**STORED DATA:**
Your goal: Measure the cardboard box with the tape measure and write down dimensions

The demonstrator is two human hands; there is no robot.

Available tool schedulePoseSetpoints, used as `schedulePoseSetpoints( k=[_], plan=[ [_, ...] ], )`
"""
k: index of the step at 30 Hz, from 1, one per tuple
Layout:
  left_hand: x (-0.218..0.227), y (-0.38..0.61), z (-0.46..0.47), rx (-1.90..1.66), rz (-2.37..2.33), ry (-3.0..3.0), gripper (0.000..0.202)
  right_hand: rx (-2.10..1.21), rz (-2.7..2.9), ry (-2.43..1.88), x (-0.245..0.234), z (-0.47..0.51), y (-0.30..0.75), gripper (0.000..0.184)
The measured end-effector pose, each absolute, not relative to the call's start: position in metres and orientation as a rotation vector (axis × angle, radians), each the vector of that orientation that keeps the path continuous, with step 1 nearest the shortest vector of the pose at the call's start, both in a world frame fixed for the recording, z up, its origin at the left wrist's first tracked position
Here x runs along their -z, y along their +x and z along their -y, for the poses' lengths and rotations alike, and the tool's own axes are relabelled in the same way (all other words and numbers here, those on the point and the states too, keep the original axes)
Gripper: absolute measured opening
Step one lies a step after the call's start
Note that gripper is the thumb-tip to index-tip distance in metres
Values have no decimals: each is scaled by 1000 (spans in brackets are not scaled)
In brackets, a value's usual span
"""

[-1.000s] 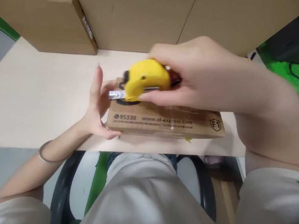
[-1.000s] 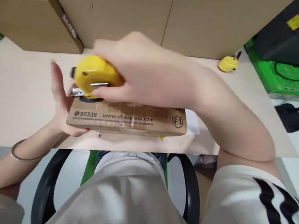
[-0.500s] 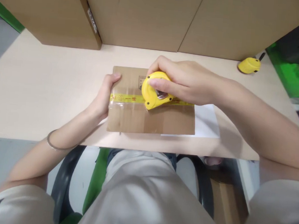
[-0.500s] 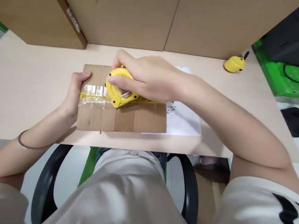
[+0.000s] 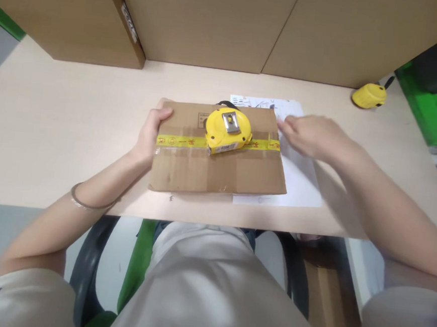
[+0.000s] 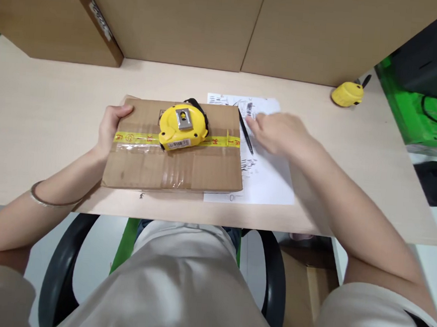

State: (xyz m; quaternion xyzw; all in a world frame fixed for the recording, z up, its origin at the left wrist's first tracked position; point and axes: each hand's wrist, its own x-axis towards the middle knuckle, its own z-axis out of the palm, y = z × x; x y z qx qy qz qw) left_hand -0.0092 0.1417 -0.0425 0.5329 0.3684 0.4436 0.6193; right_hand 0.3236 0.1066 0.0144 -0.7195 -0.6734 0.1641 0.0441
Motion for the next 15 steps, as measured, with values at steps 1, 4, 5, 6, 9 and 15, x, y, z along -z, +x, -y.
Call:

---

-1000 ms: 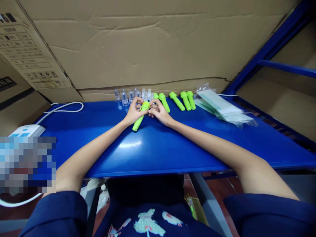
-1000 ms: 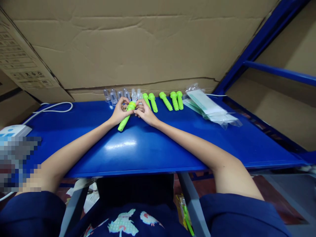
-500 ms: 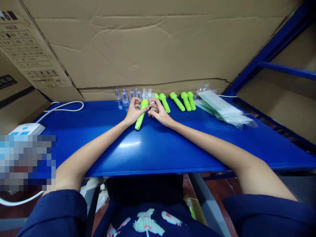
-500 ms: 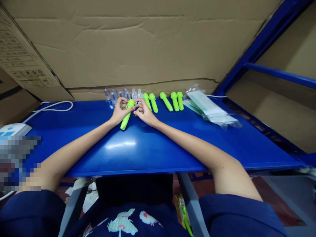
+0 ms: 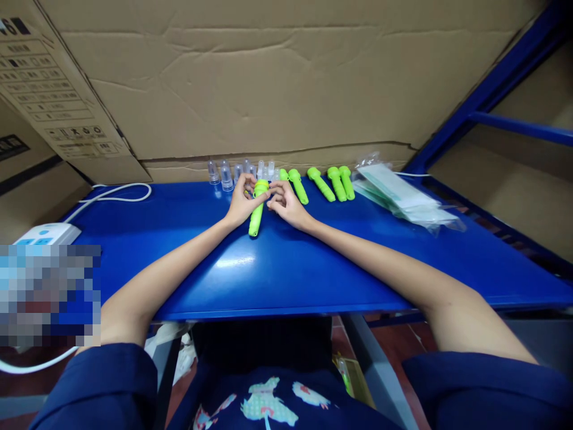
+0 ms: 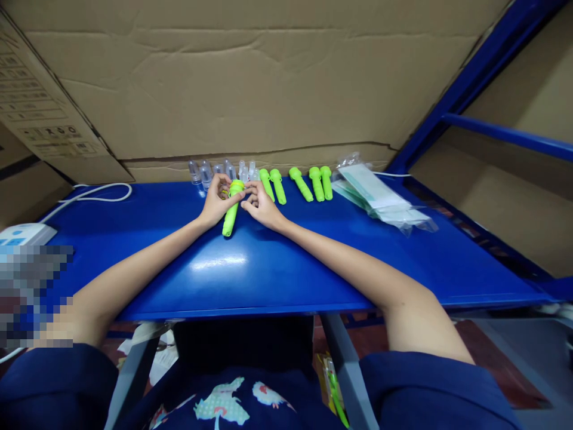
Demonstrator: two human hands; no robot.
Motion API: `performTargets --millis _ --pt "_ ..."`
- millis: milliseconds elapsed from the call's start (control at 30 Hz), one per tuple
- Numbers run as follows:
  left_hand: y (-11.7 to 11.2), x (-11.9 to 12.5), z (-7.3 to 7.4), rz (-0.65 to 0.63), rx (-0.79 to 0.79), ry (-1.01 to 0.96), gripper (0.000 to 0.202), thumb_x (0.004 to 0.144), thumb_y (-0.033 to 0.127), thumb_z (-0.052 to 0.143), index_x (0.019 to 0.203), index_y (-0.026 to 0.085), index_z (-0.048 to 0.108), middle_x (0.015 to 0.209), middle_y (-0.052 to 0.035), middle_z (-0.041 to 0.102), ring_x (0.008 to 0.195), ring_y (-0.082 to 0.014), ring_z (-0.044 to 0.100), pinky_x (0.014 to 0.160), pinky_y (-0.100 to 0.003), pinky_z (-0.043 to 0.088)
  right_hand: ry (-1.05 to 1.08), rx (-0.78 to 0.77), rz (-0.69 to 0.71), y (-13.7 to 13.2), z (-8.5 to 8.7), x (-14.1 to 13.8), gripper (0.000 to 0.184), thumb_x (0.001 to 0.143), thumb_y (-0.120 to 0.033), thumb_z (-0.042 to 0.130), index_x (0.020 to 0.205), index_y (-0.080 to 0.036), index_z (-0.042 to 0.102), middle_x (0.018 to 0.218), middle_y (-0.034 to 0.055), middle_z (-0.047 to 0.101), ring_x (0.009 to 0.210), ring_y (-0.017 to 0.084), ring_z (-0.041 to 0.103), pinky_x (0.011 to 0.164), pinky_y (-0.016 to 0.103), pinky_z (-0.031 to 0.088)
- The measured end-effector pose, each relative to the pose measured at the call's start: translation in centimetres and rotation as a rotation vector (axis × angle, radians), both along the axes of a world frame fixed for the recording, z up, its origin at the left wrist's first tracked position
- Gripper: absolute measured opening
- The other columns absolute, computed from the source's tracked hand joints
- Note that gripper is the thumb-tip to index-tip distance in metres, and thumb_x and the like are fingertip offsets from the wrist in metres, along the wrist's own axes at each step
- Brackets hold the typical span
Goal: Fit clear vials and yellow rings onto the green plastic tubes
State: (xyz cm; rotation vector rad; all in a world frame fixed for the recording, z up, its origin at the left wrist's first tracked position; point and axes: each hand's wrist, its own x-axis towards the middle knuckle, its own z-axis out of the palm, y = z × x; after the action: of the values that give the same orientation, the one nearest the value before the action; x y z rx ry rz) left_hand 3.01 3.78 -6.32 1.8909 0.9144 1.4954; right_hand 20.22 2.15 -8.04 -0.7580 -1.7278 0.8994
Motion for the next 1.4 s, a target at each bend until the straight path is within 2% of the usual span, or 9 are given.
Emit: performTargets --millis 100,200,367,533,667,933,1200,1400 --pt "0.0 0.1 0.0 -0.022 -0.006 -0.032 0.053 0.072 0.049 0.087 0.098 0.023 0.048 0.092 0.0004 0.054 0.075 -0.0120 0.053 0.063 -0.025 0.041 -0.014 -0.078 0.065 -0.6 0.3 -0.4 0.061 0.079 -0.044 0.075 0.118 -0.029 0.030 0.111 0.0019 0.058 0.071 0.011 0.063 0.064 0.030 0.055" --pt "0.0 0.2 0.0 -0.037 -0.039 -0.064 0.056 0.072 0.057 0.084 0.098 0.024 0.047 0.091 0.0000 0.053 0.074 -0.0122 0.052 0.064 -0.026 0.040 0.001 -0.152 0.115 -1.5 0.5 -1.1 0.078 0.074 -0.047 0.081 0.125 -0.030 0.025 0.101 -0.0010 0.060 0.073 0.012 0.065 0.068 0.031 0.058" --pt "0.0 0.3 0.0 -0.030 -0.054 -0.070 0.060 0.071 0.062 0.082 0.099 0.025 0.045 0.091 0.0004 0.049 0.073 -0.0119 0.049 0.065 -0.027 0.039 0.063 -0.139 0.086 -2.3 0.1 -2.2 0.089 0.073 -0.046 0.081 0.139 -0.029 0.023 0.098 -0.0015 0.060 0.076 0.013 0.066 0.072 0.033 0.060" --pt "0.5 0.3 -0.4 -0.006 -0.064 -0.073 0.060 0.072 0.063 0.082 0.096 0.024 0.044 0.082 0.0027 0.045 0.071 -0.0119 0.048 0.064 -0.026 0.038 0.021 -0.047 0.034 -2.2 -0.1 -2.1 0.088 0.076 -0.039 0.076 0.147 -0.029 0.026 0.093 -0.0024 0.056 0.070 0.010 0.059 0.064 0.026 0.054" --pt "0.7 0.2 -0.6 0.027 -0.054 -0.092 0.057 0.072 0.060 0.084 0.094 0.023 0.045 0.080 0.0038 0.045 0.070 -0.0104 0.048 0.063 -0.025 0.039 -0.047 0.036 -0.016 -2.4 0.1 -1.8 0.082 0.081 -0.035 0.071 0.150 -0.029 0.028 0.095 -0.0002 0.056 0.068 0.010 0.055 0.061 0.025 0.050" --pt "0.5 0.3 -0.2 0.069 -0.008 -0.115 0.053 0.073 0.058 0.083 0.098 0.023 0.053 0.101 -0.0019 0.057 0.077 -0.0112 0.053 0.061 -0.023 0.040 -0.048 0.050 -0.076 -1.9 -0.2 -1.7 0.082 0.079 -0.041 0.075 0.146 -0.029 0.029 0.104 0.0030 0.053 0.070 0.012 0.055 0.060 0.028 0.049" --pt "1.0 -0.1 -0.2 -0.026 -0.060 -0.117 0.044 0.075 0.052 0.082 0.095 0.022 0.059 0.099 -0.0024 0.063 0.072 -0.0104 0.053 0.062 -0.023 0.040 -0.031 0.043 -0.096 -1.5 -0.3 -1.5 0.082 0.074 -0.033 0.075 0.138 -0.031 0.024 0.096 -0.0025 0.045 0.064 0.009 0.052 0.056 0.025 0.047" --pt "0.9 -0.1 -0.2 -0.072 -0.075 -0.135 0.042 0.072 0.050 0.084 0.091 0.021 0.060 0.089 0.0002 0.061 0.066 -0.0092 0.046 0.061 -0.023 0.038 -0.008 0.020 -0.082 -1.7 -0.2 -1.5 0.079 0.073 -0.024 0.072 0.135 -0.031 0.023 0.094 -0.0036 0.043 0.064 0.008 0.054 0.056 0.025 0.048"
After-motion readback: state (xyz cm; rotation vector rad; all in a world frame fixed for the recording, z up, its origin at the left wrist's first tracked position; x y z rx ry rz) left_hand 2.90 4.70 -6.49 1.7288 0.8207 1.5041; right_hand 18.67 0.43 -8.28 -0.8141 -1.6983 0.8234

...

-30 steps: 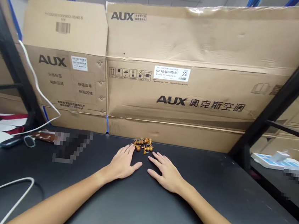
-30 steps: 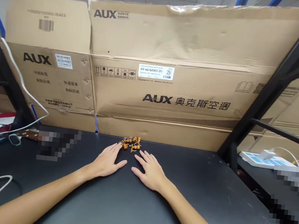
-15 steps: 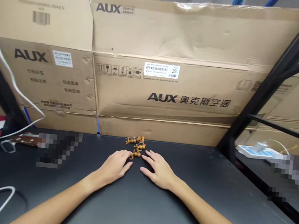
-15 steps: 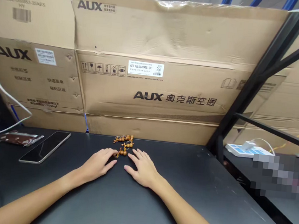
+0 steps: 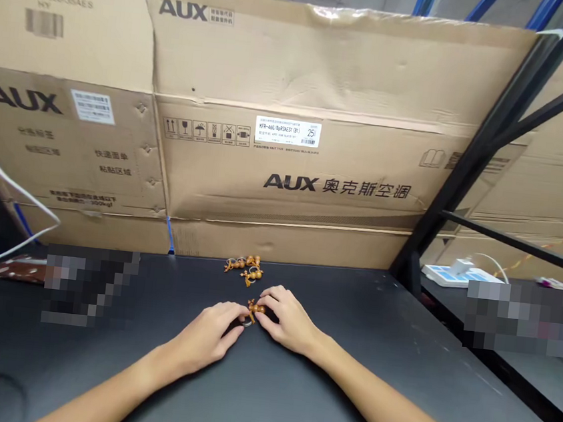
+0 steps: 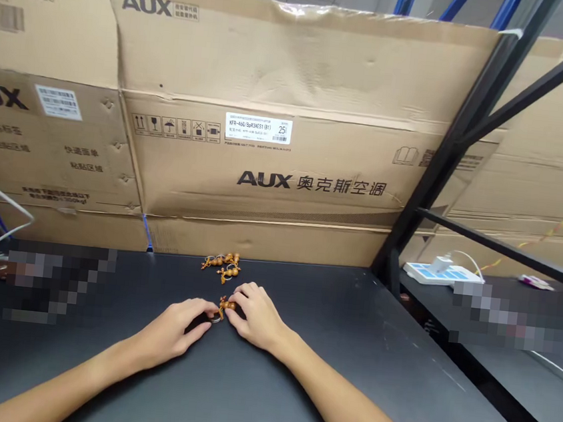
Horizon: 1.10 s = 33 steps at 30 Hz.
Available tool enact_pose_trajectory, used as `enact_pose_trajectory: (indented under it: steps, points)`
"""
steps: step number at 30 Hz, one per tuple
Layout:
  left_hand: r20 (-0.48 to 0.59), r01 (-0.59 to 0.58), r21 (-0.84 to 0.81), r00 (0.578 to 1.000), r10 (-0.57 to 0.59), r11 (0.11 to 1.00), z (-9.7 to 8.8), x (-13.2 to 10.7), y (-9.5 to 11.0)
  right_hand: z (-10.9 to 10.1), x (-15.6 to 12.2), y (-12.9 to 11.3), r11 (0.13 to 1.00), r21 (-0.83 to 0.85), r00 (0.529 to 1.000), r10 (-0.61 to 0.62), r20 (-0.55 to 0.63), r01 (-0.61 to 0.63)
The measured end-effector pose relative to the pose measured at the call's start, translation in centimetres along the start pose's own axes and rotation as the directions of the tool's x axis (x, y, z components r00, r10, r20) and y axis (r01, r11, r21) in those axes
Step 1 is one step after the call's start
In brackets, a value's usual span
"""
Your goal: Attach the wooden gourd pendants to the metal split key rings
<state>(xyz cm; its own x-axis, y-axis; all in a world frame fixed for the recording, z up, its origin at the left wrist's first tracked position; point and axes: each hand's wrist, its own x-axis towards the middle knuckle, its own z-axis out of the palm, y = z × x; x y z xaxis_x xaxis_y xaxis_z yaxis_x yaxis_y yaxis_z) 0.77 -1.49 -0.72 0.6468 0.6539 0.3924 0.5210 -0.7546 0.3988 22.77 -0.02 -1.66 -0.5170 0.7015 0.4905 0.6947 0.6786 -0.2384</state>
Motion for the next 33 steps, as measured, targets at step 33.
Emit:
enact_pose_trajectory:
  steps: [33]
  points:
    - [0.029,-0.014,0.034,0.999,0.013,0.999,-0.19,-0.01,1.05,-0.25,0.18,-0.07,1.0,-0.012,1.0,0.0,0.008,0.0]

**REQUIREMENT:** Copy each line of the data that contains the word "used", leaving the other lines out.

**EXERCISE RESULT:**
Available tool schedulePoseSetpoints, used as `schedulePoseSetpoints( k=[_], plan=[ [_, ...] ], )`
Available tool enact_pose_trajectory, used as `enact_pose_trajectory: (indented under it: steps, points)`

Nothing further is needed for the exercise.